### Data provided
::::::::::

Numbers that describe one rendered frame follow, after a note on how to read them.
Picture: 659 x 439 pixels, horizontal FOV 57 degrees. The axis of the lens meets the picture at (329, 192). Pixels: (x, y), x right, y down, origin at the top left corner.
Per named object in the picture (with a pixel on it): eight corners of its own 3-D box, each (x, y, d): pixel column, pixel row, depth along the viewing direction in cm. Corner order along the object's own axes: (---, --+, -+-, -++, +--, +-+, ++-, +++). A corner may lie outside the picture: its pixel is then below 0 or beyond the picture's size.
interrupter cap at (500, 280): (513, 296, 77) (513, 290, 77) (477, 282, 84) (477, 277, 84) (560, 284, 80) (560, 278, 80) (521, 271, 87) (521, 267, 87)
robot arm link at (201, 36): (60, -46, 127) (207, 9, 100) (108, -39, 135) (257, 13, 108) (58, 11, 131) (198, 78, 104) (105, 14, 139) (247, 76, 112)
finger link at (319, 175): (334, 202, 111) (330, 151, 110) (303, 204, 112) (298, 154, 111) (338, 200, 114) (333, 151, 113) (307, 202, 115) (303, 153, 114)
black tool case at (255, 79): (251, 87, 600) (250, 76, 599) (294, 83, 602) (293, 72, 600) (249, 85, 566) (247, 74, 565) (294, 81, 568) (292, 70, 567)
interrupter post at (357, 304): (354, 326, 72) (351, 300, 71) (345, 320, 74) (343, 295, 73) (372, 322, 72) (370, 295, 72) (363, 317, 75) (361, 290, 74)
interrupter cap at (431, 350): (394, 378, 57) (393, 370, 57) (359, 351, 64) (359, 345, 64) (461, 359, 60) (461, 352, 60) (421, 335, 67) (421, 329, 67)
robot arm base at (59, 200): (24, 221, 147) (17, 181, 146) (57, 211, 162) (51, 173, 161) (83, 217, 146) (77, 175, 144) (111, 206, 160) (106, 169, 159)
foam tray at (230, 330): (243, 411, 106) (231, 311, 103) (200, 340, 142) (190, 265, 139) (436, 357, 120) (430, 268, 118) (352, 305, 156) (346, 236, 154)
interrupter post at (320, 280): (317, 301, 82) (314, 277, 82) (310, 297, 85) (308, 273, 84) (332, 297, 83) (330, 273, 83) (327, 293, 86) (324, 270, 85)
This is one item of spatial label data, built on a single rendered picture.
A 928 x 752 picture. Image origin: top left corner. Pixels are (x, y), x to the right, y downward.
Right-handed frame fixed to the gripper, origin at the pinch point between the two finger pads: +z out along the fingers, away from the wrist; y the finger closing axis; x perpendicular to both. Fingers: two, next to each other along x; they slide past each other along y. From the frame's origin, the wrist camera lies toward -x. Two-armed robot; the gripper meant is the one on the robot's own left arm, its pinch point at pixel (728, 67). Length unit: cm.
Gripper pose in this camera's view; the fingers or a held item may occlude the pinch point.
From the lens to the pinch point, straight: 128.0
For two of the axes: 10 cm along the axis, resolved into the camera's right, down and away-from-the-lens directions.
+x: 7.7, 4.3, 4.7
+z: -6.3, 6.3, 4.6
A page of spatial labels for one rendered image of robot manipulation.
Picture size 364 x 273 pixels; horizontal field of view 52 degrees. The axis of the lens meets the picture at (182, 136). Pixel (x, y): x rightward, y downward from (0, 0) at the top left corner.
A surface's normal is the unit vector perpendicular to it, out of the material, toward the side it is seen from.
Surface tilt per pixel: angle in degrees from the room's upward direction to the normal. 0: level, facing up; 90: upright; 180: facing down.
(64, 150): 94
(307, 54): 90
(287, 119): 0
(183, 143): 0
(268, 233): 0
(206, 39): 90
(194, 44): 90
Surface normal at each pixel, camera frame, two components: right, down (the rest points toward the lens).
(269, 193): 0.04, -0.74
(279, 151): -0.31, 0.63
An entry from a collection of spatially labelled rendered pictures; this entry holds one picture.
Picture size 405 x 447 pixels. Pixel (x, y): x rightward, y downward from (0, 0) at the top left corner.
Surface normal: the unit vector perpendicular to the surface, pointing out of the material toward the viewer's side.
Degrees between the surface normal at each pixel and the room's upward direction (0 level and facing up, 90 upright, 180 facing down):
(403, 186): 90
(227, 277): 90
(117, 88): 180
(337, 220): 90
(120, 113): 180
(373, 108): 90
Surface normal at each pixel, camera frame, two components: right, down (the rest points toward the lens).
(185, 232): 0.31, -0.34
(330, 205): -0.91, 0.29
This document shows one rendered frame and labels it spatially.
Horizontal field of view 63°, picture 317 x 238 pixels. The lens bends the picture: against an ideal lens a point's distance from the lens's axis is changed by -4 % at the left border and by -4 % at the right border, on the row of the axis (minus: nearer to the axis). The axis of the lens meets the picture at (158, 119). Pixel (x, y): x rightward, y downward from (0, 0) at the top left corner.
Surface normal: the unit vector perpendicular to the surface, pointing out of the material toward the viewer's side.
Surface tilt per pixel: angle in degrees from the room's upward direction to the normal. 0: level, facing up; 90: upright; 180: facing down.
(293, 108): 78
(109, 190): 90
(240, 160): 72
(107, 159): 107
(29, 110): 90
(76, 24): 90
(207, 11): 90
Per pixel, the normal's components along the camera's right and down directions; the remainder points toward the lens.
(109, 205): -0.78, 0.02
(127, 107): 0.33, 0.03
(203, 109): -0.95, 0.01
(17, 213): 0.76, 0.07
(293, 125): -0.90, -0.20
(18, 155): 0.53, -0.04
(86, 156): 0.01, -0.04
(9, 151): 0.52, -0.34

::::::::::

### Task prompt
From the data above, output exactly the lines between the one containing "(206, 39): 90" and the one containing "(330, 205): -0.91, 0.29", counting both of them.

### Response to this task
(206, 39): 90
(194, 44): 90
Surface normal at each pixel, camera frame, two components: right, down (the rest points toward the lens).
(269, 193): 0.04, -0.74
(279, 151): -0.31, 0.63
An entry from a collection of spatially labelled rendered pictures; this entry holds one picture.
Picture size 405 x 447 pixels. Pixel (x, y): x rightward, y downward from (0, 0) at the top left corner.
Surface normal: the unit vector perpendicular to the surface, pointing out of the material toward the viewer's side.
Degrees between the surface normal at each pixel and the room's upward direction (0 level and facing up, 90 upright, 180 facing down):
(403, 186): 90
(227, 277): 90
(117, 88): 180
(337, 220): 90
(120, 113): 180
(373, 108): 90
Surface normal at each pixel, camera frame, two components: right, down (the rest points toward the lens).
(185, 232): 0.31, -0.34
(330, 205): -0.91, 0.29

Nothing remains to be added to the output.